Tal vez, debido a ello, la tira Vidas robadas [2] –protagonizada por Facundo Arana y Soledad Silveyra- no alcanzó el rating esperado (en el día de ayer logró 17.6 puntos, el rating más alto desde el 10 de marzo) ya que la historia de amor compite con la historia sobre la red de prostitución.
 
Por ello mismo, es preciso traer el concepto de género a fin de aportar al análisis de la telenovela: “Hablamos de géneros para indicar modos de comunicación culturalmente establecidos, reconocibles en el seno de determinadas comunidades sociales. Los géneros, según esta acepción se entienden como sistemas de reglas a las cuales se hace referencia para realizar procesos comunicativos, ya sea desde el punto de vista de la producción o del de la recepción.” [3]
 
Sin embargo, no debe considerarse al género como un sistema rígido o inmodificable, pero sí tienen elementos característicos que lo constituyen. Una particularidad de estos tiempos es la mezcla, cruces y préstamos entre géneros; por ejemplo, en la televisión, hay noticieros con elementos del melodrama, o del género policial en las telenovelas.
 
La telenovela, tiene cuatro componentes -que no deben faltar-, pertenecientes al melodrama: la víctima, el villano, el héroe y el tonto (que permite las notas de humor) que llevan adelante la acción de la historia.
 
Y también deben estar presentes la pasión, los sentimientos y emociones, propios del melodrama, los conflictos y obstáculos que tiene la pareja protagonista para concretar su amor, y que los espectadores lo viven y sufren como los personajes. Como bien apunta la especialista en géneros televisivos, Nora Mazziotti: “Es como el lenguaje que las clases populares están acostumbradas a hablar y a vivir. Porque también los sectores populares viven más cerca de la cosa apasionada, o de la no contención. Son cuestiones culturales muy fuertes, el melodrama llegó a las masas por esta cosa de la emoción y del exceso.” [4]

 


[1] Martín-Barbero, Jesús: “Cap. 2. Claves para re-conocer el melodrama”, Televisión y melodrama, Ediciones Tercer Mundo, 1992, pág. 40-41.

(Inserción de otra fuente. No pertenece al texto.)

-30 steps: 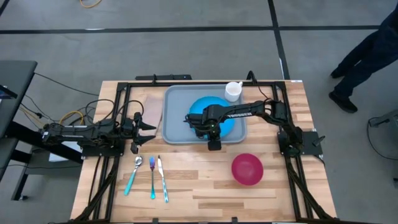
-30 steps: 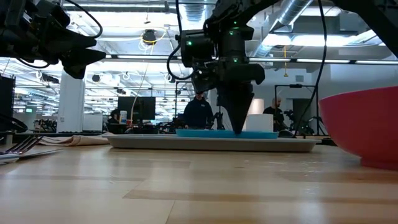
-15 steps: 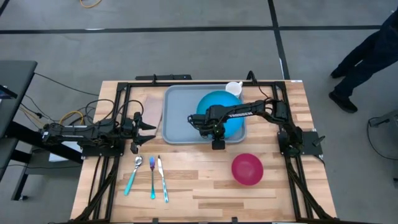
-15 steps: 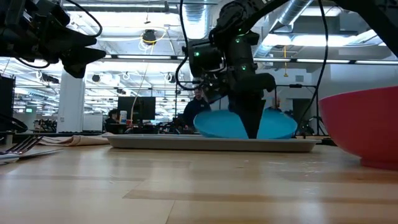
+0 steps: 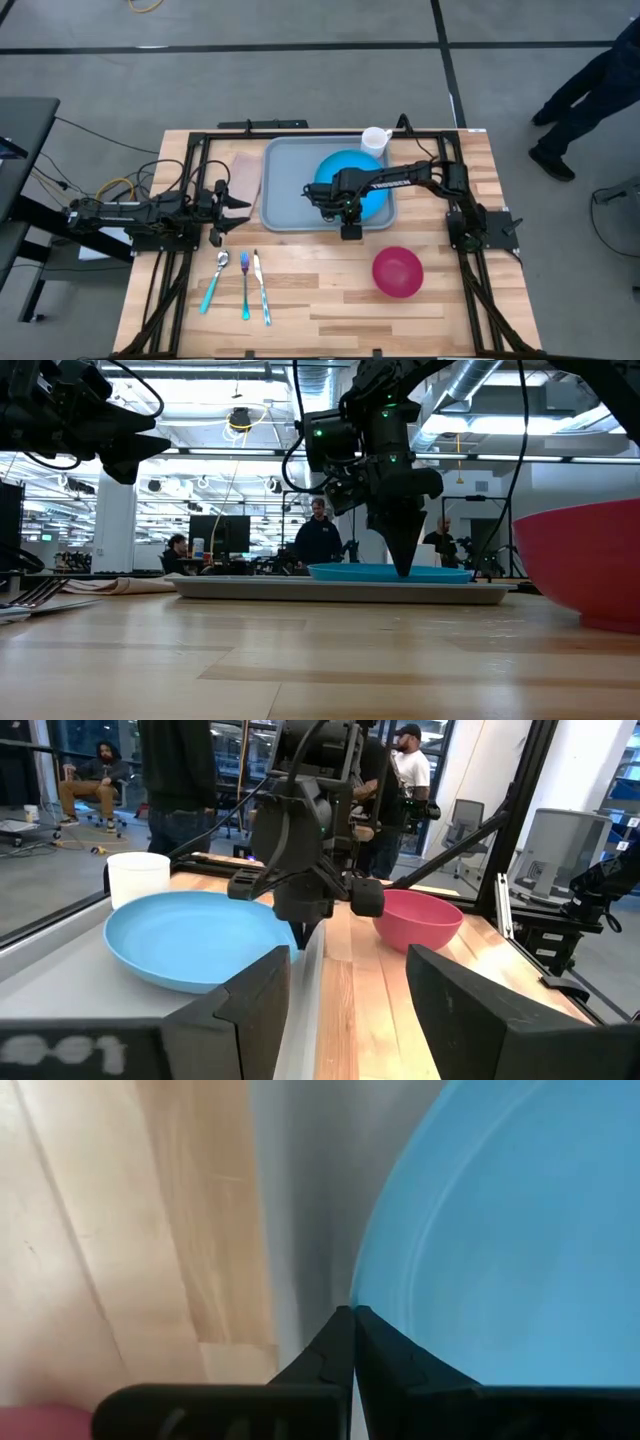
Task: Set up tray
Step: Put the plate on the serving tray to the bottom of the mug, then put the bowl on the plate on the serving tray
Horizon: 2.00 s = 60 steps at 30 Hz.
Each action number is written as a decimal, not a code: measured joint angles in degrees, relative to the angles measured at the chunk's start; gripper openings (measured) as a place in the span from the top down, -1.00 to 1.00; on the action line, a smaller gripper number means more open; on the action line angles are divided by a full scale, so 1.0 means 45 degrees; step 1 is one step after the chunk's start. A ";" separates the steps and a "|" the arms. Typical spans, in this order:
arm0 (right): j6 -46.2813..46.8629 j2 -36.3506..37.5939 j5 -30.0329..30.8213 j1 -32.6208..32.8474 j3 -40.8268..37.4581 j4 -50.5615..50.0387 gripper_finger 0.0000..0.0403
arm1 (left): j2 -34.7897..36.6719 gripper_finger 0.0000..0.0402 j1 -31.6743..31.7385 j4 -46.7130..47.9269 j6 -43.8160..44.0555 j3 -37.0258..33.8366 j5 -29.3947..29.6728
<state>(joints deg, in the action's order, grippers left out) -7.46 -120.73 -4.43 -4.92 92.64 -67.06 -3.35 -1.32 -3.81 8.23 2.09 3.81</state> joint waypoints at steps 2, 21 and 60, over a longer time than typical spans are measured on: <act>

[2] Vidas robadas, Telefé, lunes a viernes, 22.15 hs.
[3] Wolf, Mauro: “Géneros y televisión”, en Anàlisi, 9, 1984, 189-198
[4] Mazziotti, Nora: “Intertextualidades en la telenovela argentina: el melodrama y costumbrismo.” Trabajo leído durante el Grupo de Trabajo Géneros ficcionales y cultura de masas, en el XIV Congresso Brasileiro de Pesquisa Científica La Comunicaçao, organizado por Intercom en Porto Alegre, setiembre de 1991.